Banksy artwork display ‘should open up conversations on domestic abuse’

Banksy artwork display ‘should open up conversations on domestic abuse’

Artwork by Banksy set to go on public display in Margate will hopefully spark conversations among thousands of people on domestic abuse, organisers said.

The street mural titled Valentine’s Day Mascara was first discovered on the side of a house in the Kent seaside town, 200 metres (more than 650ft) down the road from its new home at Dreamland amusement park.

The piece was unveiled on Friday ahead of its public opening in the theme park’s Roller Room from June 11.

Dreamland boss Eddie Kemsley said: “Dreamland is about fun, entertainment and escapism and having a great time, I don’t think people will talk about that (the theme of the artwork) whilst they are here, but it will give them something to take away with and open up conversations at home.”

The piece that appeared on Valentine’s Day depicts a 1950s housewife with a swollen eye and missing tooth, wearing an apron and yellow washing up gloves, and throwing a man into a freezer.

The real-life freezer used to complement the street mural had been removed twice in the days following the discovery of the artwork in February, leading to the decision to move the piece to an accessible environment.

It was the wish of the homeowner, however, for the artwork to stay local, be on public display for free while also raising money for Kent and Medway domestic abuse charity Oasis.

Chief executive of Oasis Claire Williams said it was “quite humbling” for Banksy, who uses his artwork as political commentary, to shine a light on domestic abuse and wants to use this unique opportunity to tackle stigma.

“I think it will have a huge impact.
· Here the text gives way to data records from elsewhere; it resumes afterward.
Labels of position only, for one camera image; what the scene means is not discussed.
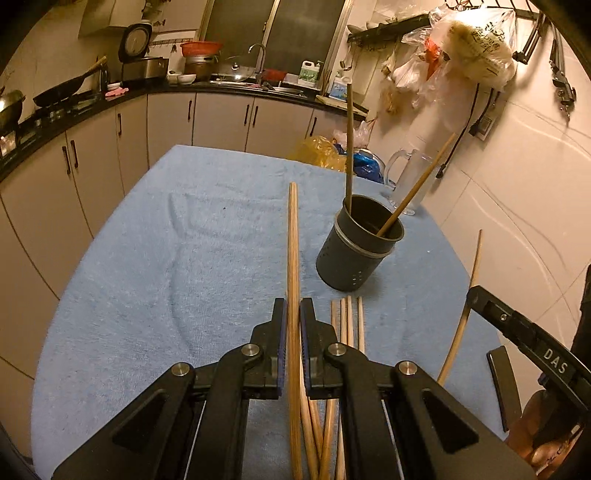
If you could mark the yellow plastic bag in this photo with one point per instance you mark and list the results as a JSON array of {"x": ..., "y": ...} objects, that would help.
[{"x": 314, "y": 154}]

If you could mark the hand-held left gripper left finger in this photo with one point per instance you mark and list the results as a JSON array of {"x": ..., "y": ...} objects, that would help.
[{"x": 281, "y": 350}]

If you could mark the metal sink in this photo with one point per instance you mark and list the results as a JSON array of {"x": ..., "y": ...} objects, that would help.
[{"x": 286, "y": 90}]

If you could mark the white detergent bottle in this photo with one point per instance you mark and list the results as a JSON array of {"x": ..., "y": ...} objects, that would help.
[{"x": 308, "y": 74}]

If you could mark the pink cloth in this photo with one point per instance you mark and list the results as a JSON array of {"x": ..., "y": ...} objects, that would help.
[{"x": 117, "y": 92}]

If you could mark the large hanging plastic bag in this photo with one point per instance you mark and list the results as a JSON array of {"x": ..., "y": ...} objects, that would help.
[{"x": 480, "y": 50}]

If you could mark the metal pot with lid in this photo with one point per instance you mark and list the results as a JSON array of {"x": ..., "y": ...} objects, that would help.
[{"x": 11, "y": 108}]

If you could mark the beige wall cabinet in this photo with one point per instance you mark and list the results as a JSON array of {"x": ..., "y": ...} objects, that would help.
[{"x": 99, "y": 18}]

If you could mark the rice cooker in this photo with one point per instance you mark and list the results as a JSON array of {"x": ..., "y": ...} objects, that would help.
[{"x": 143, "y": 69}]

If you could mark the black kitchen countertop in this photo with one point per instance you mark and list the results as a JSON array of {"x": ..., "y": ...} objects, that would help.
[{"x": 138, "y": 92}]

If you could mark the dark grey utensil holder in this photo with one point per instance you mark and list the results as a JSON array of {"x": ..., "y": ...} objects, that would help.
[{"x": 341, "y": 263}]

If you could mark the metal sink faucet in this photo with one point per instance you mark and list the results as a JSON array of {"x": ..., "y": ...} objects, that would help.
[{"x": 264, "y": 60}]

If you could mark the wall hook rack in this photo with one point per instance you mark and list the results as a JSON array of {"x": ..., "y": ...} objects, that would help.
[{"x": 485, "y": 3}]

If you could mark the beige base cabinets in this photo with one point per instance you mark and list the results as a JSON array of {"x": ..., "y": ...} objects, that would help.
[{"x": 106, "y": 152}]

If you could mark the red bowl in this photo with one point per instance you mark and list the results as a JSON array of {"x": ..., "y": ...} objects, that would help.
[{"x": 272, "y": 74}]

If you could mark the white bowls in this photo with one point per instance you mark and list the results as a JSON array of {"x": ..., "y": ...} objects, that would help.
[{"x": 182, "y": 79}]

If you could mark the white hanging plastic bags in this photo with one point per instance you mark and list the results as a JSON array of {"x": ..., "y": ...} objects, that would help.
[{"x": 411, "y": 71}]

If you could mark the kitchen window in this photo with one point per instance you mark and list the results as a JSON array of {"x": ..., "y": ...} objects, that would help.
[{"x": 277, "y": 27}]

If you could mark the wooden cutting board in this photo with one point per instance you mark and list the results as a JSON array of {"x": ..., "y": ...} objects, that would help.
[{"x": 337, "y": 105}]

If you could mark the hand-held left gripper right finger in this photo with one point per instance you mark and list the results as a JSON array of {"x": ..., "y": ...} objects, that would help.
[{"x": 305, "y": 350}]

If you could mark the glass pot lid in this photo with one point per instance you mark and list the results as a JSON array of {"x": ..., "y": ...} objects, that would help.
[{"x": 235, "y": 69}]

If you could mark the brown cooking pot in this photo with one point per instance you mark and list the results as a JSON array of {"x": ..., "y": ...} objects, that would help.
[{"x": 198, "y": 67}]

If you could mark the red plastic basin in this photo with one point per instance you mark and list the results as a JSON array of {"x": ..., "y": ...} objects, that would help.
[{"x": 201, "y": 48}]

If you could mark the person's right hand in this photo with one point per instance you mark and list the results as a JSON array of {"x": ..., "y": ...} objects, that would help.
[{"x": 528, "y": 420}]

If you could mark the blue plastic bag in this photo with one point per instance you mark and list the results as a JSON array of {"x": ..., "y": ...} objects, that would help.
[{"x": 367, "y": 166}]

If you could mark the dark wall shelf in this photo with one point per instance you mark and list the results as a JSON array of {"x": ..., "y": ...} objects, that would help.
[{"x": 392, "y": 30}]

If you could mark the orange hanging plastic bag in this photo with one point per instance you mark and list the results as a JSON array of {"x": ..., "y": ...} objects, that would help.
[{"x": 433, "y": 55}]

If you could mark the wall power socket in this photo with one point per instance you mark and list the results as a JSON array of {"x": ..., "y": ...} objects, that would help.
[{"x": 485, "y": 124}]

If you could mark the blue towel table cover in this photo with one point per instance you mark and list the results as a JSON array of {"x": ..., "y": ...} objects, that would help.
[{"x": 184, "y": 277}]

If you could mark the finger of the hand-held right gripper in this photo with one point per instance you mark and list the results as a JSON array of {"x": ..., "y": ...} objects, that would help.
[
  {"x": 505, "y": 387},
  {"x": 508, "y": 318}
]

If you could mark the hanging brown net bag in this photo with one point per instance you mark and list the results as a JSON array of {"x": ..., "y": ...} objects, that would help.
[{"x": 392, "y": 99}]

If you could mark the black wok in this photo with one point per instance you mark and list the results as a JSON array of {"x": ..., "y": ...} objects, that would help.
[{"x": 60, "y": 90}]

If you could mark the gas stove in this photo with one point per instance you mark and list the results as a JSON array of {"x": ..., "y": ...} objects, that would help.
[{"x": 69, "y": 108}]

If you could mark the clear plastic pitcher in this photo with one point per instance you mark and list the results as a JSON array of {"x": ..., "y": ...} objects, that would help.
[{"x": 406, "y": 166}]

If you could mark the blue label bottle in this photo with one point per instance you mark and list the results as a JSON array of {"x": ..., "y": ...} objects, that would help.
[{"x": 339, "y": 87}]

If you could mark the clear plastic bag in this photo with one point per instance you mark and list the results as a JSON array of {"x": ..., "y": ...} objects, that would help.
[{"x": 362, "y": 134}]

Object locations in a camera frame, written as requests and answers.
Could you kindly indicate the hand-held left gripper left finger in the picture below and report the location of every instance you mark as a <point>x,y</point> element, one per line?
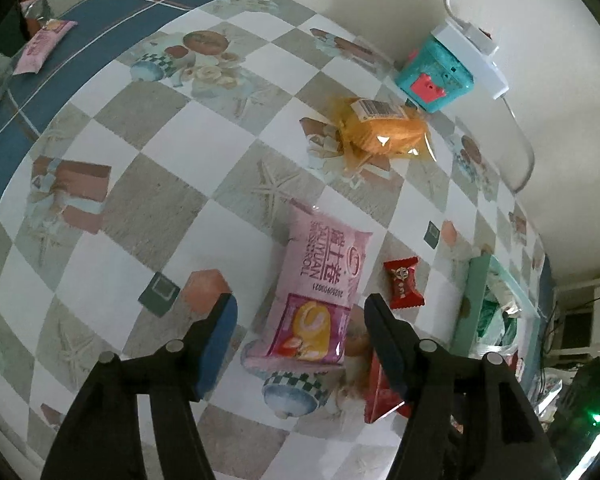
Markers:
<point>220,345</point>

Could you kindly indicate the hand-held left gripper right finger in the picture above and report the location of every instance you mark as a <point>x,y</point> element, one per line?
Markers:
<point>385,350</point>

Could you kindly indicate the green storage bin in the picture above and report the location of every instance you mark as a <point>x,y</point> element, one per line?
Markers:
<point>472,300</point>

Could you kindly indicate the pink swiss roll packet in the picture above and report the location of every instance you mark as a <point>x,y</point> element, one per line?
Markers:
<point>320,270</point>

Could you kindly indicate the large red snack packet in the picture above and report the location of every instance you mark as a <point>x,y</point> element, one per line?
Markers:
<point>380,402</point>

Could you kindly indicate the small red candy packet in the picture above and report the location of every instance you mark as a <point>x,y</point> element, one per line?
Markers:
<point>404,282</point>

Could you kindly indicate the dark background furniture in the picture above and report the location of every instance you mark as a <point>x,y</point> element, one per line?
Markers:
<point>580,320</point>

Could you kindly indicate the checkered printed tablecloth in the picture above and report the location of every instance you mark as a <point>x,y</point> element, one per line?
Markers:
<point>130,185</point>

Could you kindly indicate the orange-wrapped cake packet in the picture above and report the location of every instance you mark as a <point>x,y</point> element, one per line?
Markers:
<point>385,132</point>

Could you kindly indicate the teal toy box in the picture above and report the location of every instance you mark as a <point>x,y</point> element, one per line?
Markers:
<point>432,70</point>

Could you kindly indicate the white power strip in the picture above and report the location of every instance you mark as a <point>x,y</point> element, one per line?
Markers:
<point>480,60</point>

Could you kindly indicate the small pink packet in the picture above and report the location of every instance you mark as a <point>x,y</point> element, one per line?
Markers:
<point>40,45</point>

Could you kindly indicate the silver foil wrapper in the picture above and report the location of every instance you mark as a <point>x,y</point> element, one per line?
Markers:
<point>35,12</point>

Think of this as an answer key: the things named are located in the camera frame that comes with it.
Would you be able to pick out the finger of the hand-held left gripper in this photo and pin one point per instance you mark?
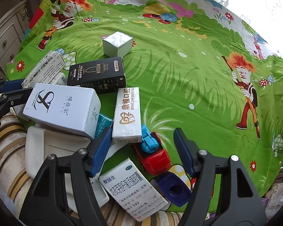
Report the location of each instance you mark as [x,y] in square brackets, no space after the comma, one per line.
[16,96]
[13,84]

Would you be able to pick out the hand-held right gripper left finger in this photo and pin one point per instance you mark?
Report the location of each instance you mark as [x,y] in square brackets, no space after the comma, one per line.
[101,150]

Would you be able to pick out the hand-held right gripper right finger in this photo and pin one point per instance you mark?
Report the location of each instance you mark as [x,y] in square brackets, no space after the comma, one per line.
[184,150]

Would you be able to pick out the teal patterned box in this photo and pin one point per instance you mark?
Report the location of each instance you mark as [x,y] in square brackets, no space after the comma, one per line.
[104,123]

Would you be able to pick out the white printed carton box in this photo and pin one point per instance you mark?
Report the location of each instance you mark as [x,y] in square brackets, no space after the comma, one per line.
[43,69]

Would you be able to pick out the long white box gold emblem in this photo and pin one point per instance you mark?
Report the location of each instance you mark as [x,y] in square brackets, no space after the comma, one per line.
[127,113]

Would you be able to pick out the white box with dark logo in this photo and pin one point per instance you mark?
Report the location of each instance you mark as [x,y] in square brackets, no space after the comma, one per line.
[61,108]

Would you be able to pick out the white medicine box blue text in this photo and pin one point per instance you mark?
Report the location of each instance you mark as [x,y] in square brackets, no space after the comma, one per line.
[132,188]

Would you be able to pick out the white plastic tray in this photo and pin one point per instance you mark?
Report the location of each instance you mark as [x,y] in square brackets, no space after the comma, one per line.
[49,148]

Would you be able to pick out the black product box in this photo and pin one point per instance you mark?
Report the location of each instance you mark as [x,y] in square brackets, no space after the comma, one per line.
[96,75]

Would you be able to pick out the red toy truck blue mixer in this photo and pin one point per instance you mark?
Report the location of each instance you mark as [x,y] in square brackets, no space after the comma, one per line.
[155,157]

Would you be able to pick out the dark blue pencil sharpener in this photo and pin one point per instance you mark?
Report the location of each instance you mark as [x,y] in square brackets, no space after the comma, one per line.
[174,188]

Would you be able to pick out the cream carved nightstand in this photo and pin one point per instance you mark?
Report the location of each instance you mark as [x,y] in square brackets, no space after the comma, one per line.
[4,42]

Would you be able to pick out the small white box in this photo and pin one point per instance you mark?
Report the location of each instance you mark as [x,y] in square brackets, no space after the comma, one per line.
[60,78]

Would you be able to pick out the striped beige towel blanket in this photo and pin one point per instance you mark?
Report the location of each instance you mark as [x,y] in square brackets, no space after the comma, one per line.
[7,150]

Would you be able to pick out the green cartoon printed bedsheet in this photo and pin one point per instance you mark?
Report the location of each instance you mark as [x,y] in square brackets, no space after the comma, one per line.
[179,87]

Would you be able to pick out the silver white cube box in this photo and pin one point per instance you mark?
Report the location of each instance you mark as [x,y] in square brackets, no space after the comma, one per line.
[118,43]

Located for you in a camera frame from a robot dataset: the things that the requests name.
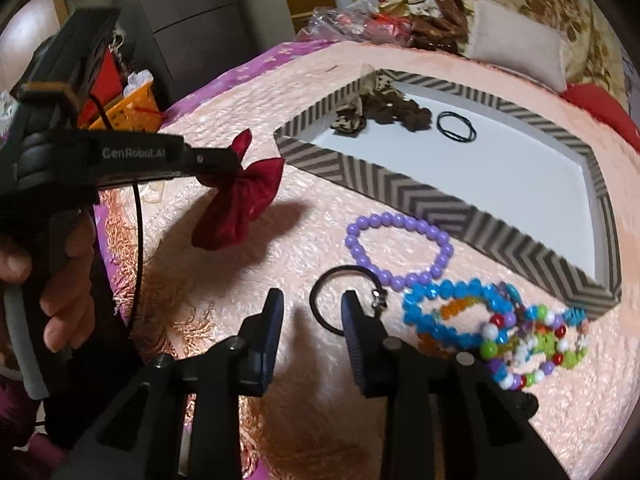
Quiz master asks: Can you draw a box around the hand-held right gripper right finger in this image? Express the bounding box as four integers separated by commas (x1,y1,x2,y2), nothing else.
340,289,571,480

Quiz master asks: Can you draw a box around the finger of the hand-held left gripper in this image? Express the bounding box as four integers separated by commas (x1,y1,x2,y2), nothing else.
182,141,242,187

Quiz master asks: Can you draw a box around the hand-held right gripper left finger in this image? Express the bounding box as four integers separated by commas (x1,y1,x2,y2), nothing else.
50,287,286,480

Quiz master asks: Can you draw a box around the black hair tie with charm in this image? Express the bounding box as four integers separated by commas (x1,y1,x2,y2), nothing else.
309,265,390,333

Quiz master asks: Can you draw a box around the dark red bow hair clip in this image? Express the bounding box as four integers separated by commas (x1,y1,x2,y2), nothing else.
191,129,286,252

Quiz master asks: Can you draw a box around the blue bead bracelet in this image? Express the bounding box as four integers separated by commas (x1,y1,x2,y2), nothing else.
402,280,523,353

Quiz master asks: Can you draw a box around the rainbow crystal bracelet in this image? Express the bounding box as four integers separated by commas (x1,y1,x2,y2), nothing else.
417,295,483,358

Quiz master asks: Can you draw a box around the purple bead bracelet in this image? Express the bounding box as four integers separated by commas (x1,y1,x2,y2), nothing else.
345,211,455,292

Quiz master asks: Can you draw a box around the multicolour round bead bracelet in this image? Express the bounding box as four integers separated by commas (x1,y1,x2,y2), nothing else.
480,300,568,391

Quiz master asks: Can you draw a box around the grey striped cardboard box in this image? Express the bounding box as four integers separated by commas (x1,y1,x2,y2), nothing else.
273,67,623,322

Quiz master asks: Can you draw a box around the flower bead bracelet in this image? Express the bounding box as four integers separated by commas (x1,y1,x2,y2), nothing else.
520,307,591,368

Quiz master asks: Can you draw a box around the person's left forearm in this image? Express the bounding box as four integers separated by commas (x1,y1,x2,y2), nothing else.
0,355,66,480

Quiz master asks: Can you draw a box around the person's left hand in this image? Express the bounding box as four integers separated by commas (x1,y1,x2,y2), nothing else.
0,219,97,355

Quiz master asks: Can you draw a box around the purple bed sheet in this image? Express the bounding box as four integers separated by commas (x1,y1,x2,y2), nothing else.
95,37,346,231

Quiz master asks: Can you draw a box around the orange plastic basket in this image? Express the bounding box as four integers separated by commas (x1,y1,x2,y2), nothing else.
87,80,166,133

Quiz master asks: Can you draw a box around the grey refrigerator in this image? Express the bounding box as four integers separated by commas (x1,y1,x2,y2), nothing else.
117,0,296,106

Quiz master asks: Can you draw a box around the clear plastic bag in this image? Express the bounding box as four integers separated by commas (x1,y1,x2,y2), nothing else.
307,0,416,46

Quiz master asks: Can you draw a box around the pink bedspread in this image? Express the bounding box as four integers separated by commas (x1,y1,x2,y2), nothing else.
97,40,640,480

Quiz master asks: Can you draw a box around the white pillow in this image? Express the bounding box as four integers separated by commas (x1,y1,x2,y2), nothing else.
465,0,571,92

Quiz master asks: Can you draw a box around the red pillow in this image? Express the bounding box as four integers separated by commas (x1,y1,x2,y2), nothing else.
560,82,640,153

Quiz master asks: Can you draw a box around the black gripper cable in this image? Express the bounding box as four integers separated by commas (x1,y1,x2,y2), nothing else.
89,82,147,341

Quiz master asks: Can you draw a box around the leopard print bow hair tie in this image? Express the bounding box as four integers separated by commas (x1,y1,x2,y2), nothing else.
330,72,401,136

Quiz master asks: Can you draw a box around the thin black hair tie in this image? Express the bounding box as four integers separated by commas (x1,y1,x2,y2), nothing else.
436,111,477,143

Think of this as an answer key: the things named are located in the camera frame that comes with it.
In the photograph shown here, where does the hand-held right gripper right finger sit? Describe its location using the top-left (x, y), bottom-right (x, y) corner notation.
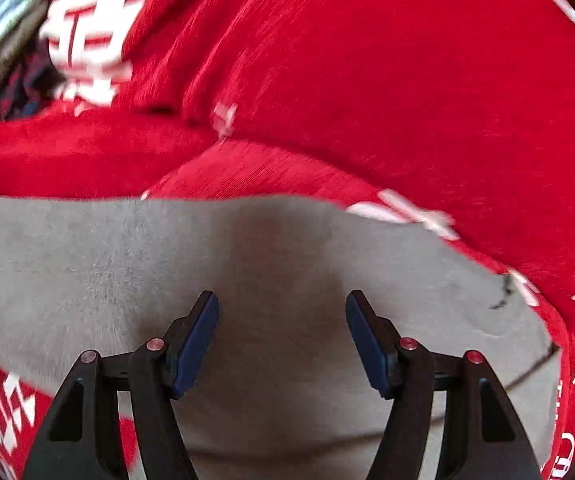
top-left (345, 289), bottom-right (543, 480)

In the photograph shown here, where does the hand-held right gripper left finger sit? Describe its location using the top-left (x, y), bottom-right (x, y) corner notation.
top-left (22, 290), bottom-right (220, 480)

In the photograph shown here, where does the small grey cloth garment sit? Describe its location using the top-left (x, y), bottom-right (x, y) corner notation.
top-left (0, 192), bottom-right (563, 480)

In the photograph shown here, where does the red printed blanket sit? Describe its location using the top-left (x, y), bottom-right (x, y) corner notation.
top-left (0, 0), bottom-right (575, 480)

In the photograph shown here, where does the dark cloth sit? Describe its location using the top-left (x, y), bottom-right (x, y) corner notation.
top-left (0, 42), bottom-right (65, 121)

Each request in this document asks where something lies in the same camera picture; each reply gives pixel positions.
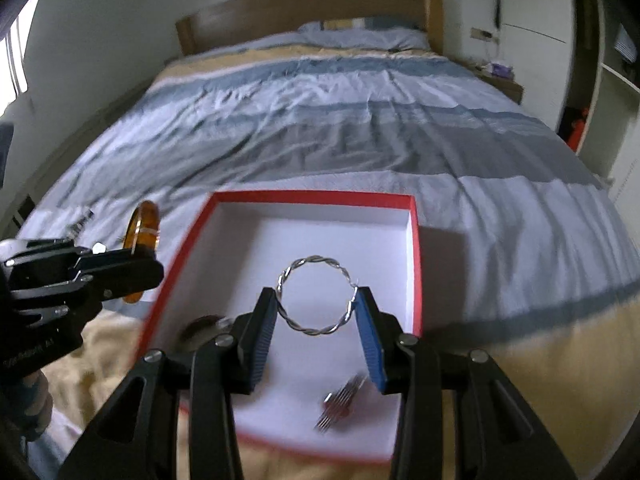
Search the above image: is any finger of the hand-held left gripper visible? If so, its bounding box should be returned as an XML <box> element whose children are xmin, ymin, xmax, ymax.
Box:
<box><xmin>4</xmin><ymin>244</ymin><xmax>165</xmax><ymax>322</ymax></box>

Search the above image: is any silver twisted bangle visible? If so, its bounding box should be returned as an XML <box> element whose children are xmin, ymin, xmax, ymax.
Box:
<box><xmin>276</xmin><ymin>254</ymin><xmax>362</xmax><ymax>337</ymax></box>

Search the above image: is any white wardrobe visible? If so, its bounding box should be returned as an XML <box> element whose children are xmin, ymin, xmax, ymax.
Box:
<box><xmin>497</xmin><ymin>0</ymin><xmax>640</xmax><ymax>196</ymax></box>

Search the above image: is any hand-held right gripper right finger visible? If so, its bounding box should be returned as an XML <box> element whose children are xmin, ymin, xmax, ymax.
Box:
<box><xmin>352</xmin><ymin>286</ymin><xmax>581</xmax><ymax>480</ymax></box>

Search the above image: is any window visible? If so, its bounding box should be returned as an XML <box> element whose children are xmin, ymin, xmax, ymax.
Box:
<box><xmin>0</xmin><ymin>0</ymin><xmax>43</xmax><ymax>106</ymax></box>

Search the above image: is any red jewelry box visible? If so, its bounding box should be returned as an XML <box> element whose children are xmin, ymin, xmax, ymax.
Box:
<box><xmin>131</xmin><ymin>190</ymin><xmax>423</xmax><ymax>463</ymax></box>

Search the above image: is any small silver jewelry piece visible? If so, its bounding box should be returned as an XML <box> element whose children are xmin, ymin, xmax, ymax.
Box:
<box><xmin>65</xmin><ymin>208</ymin><xmax>96</xmax><ymax>241</ymax></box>

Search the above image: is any amber bangle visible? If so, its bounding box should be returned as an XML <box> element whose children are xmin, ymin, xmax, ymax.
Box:
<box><xmin>121</xmin><ymin>200</ymin><xmax>162</xmax><ymax>305</ymax></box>

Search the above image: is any black and white beaded bracelet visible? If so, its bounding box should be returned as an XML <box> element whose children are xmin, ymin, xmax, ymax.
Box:
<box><xmin>180</xmin><ymin>315</ymin><xmax>236</xmax><ymax>346</ymax></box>

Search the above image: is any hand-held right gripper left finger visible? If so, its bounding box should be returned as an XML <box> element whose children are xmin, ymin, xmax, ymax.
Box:
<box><xmin>57</xmin><ymin>287</ymin><xmax>278</xmax><ymax>480</ymax></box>

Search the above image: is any striped pillow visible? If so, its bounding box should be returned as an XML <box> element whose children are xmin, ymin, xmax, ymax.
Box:
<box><xmin>297</xmin><ymin>16</ymin><xmax>432</xmax><ymax>53</ymax></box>

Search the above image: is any orange container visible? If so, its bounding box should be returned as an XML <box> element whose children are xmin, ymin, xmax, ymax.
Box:
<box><xmin>559</xmin><ymin>105</ymin><xmax>587</xmax><ymax>148</ymax></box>

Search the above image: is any wooden nightstand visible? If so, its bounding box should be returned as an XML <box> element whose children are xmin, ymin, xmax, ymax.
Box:
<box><xmin>472</xmin><ymin>62</ymin><xmax>525</xmax><ymax>106</ymax></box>

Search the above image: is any silver hair clip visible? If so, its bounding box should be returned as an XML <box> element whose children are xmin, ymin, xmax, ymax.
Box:
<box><xmin>314</xmin><ymin>374</ymin><xmax>368</xmax><ymax>433</ymax></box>

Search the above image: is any wooden headboard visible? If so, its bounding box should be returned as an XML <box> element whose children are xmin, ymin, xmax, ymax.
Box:
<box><xmin>175</xmin><ymin>0</ymin><xmax>444</xmax><ymax>58</ymax></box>

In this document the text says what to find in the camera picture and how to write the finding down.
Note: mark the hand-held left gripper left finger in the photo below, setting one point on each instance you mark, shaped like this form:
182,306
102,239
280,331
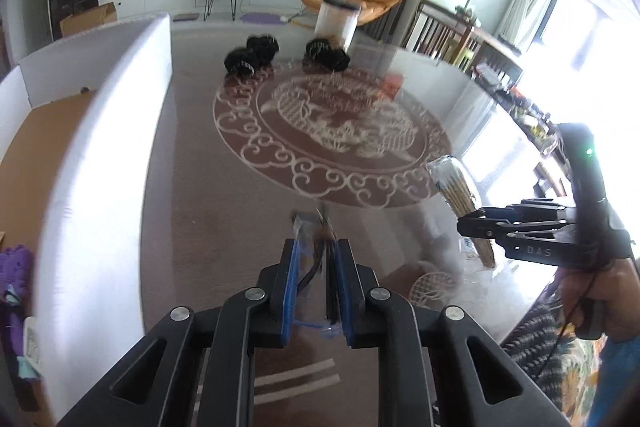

It is a difficult subject to talk about and it doesn’t naturally come up,” she said.

“When you are coming in here as a group of young people, or as a family, or individual, and you are looking at it, it does raise the question.

“It truly will spark and create conversations and this is only a positive thing.”

Work to move Banksy’s pop-up was collaborated between Dreamland, Red Eight Gallery and Turner Contemporary with a team of engineers and an art conservator.

Red Eight Gallery boss Julian Usher said there were some “sleepless moments” in the removal of the mural from the side of a house. First the tenants, a mother and son, were moved out of the Park Place property before “builders stripped the house inside out”.

The real challenge, however, was the access to the Dreamland Roller room. The team had to cut the wall down by a few millimetres to get it to the artwork through the doors.

The gallery, which is acting on behalf of the owner, is in final talks with a potential buyer for the piece with an announcement expected soon.

Mr Usher said that for a Banksy piece, a buyer may have to pay between £1.5 million and £2 million.

Regardless of the sale, the piece will be in Margate for at least 12 months for the public to enjoy.

“I think it is an amazing piece of art,” Mr Usher said.

“It’s really good to keep the integrity of the piece intact, keep the piece in Margate as long as possible, and to raise awareness around its message.”

Ms Kemsley added on Dreamland’s involvement: “It’s street art – Dreamland is kind of cool and quirky, and at the end of the day, who wouldn’t want a Banksy?

“It’s another reason to visit this great town regenerating through arts and culture.”